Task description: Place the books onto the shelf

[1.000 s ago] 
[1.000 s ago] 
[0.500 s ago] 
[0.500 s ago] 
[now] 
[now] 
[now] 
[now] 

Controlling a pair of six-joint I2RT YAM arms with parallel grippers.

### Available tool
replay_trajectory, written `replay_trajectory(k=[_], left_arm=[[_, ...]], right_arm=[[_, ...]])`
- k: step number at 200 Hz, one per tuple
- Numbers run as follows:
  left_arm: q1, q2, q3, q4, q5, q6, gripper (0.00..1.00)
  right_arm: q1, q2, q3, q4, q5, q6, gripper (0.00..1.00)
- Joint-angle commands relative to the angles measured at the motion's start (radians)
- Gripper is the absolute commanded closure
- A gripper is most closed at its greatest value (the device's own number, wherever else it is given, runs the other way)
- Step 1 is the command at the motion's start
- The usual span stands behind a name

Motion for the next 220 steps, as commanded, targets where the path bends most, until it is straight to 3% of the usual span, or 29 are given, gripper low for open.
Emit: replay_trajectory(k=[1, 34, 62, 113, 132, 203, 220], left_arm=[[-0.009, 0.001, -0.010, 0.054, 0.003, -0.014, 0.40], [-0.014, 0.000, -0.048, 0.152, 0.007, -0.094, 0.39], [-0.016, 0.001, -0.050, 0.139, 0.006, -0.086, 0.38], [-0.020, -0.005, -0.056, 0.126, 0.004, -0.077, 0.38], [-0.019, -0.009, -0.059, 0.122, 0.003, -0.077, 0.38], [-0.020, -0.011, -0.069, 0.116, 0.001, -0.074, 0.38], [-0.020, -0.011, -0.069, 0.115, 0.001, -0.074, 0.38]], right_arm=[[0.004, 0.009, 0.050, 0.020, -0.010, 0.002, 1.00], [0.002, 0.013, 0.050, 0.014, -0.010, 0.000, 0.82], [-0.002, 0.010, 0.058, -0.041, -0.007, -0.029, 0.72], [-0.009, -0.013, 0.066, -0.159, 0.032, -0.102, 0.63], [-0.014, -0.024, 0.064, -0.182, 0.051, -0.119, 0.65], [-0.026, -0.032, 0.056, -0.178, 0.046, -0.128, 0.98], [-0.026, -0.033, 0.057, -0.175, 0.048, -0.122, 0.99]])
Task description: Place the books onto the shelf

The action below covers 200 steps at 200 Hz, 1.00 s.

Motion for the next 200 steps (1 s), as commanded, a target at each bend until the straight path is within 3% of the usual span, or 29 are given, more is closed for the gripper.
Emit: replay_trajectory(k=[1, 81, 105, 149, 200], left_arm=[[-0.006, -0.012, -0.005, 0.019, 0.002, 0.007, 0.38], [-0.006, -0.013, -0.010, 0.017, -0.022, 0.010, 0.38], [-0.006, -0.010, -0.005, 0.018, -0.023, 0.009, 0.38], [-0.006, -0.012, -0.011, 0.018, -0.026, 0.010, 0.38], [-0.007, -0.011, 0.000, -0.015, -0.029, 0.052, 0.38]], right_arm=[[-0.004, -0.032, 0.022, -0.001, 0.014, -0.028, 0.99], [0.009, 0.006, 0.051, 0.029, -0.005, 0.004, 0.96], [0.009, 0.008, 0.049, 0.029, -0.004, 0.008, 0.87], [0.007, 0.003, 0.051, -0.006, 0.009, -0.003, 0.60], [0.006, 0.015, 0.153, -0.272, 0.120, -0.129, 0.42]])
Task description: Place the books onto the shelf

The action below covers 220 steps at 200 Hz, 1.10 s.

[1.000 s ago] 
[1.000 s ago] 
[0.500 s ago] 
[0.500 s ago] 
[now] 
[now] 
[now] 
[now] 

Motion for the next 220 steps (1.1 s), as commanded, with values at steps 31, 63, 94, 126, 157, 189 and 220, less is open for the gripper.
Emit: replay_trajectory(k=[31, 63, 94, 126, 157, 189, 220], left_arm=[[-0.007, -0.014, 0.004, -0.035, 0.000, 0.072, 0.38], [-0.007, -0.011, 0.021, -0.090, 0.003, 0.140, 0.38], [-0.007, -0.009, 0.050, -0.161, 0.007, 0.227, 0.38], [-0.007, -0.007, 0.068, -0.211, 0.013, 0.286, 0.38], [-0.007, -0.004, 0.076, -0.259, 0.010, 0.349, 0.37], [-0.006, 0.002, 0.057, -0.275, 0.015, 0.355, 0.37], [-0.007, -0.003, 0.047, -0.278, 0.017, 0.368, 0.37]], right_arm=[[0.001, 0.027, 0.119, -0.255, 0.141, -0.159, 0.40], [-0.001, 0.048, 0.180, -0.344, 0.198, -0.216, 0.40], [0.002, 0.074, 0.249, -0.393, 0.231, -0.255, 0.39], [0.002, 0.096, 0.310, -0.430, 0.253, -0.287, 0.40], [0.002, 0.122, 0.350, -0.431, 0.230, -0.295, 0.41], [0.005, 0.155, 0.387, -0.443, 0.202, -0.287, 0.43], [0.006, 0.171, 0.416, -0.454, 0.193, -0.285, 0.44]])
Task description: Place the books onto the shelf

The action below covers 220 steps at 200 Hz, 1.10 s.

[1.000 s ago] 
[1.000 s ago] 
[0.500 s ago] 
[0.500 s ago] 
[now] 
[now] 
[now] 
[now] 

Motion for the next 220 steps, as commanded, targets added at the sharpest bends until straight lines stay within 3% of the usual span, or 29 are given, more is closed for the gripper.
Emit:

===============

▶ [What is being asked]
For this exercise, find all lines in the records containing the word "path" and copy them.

▶ [Result of the task]
Motion for the next 220 steps, as commanded, targets where the path bends most, until it is straight to 3% of the usual span, or 29 are given, gripper low for open.
Motion for the next 200 steps (1 s), as commanded, a target at each bend until the straight path is within 3% of the usual span, or 29 are given, more is closed for the gripper.

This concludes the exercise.